Com a implementação gradual da Contribuição sobre Bens e Serviços (CBS) e, posteriormente, do Imposto sobre Bens e Serviços (IBS), pessoas físicas que exploram atividade imobiliária dentro dos critérios definidos pela Lei Complementar nº 214/2025 poderão passar a ser alcançadas pela nova sistemática tributária.
Embora a mudança não atinja automaticamente todo proprietário que recebe aluguel, especialistas apontam que investidores com maior volume de imóveis e operações imobiliárias poderão sentir os efeitos das novas regras.
Para o presidente do Secovi-PB, Érico Feitosa, o debate precisa ser tratado com responsabilidade para evitar interpretações equivocadas e insegurança no mercado.
“Existe uma preocupação natural dos proprietários quando se fala em novos tributos. O que precisamos esclarecer é que a reforma tributária não atinge indiscriminadamente quem recebe aluguel.

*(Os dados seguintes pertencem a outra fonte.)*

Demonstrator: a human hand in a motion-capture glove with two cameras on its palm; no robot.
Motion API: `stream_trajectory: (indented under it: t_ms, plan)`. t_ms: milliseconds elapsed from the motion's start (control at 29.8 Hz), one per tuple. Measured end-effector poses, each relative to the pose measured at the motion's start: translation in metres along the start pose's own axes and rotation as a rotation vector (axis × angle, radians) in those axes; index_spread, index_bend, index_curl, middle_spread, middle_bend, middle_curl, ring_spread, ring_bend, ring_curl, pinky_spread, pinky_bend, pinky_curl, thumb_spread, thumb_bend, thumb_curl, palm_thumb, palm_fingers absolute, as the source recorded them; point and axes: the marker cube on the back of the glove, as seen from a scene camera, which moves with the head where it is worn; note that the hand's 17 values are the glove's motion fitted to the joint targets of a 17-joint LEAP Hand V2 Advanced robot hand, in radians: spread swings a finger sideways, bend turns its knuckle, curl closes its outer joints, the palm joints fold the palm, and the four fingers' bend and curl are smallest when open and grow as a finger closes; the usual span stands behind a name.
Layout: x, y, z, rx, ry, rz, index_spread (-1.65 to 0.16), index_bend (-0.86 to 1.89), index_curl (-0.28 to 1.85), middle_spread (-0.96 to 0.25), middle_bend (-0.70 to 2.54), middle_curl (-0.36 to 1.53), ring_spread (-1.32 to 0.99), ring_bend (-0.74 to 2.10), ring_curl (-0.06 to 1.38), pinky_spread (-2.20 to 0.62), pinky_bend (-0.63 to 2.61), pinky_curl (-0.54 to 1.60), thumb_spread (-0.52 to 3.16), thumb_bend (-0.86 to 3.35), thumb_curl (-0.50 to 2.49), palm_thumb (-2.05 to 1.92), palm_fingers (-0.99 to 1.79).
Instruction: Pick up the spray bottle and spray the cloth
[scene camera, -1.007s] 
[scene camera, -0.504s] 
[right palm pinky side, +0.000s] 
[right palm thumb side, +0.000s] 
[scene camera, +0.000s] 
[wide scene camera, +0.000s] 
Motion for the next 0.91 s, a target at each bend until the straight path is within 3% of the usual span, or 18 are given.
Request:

Há critérios específicos previstos na legislação e é fundamental que cada caso seja analisado de forma técnica”, destaca.
Segundo ele, o momento é de informação e preparação.
“Estamos diante da maior transformação tributária das últimas décadas. Quem atua no mercado imobiliário precisa compreender desde já como essas mudanças podem impactar seus investimentos, seus contratos e sua estratégia patrimonial. O planejamento tributário deixa de ser uma opção e passa a ser uma necessidade”, afirma.
Érico também chama atenção para os possíveis reflexos econômicos da medida.
“Toda alteração tributária tem potencial de gerar efeitos sobre a dinâmica do mercado. Dependendo do perfil do investidor e da estrutura da operação, pode haver aumento de custos, o que naturalmente desperta discussões sobre impactos na oferta de imóveis e nos valores praticados. Por isso, o acompanhamento do tema é tão importante.”
O presidente do Secovi-PB ressalta ainda que o sindicato acompanha de perto a regulamentação da reforma tributária e atua nacionalmente, por meio do sistema representativo do setor imobiliário, para defender um ambiente de negócios equilibrado e juridicamente seguro.
“Nosso papel é garantir que o mercado imobiliário tenha voz nesse processo. Estamos trabalhando para levar informação qualificada aos empresários, investidores e proprietários, contribuindo para que as decisões sejam tomadas com segurança e previsibilidade.”
O assunto deve ganhar ainda mais relevância nos próximos meses, à medida que se aproxima o início da transição do novo modelo tributário, tornando-se pauta estratégica para investidores, incorporadores, administradoras de imóveis e proprietários em todo o país.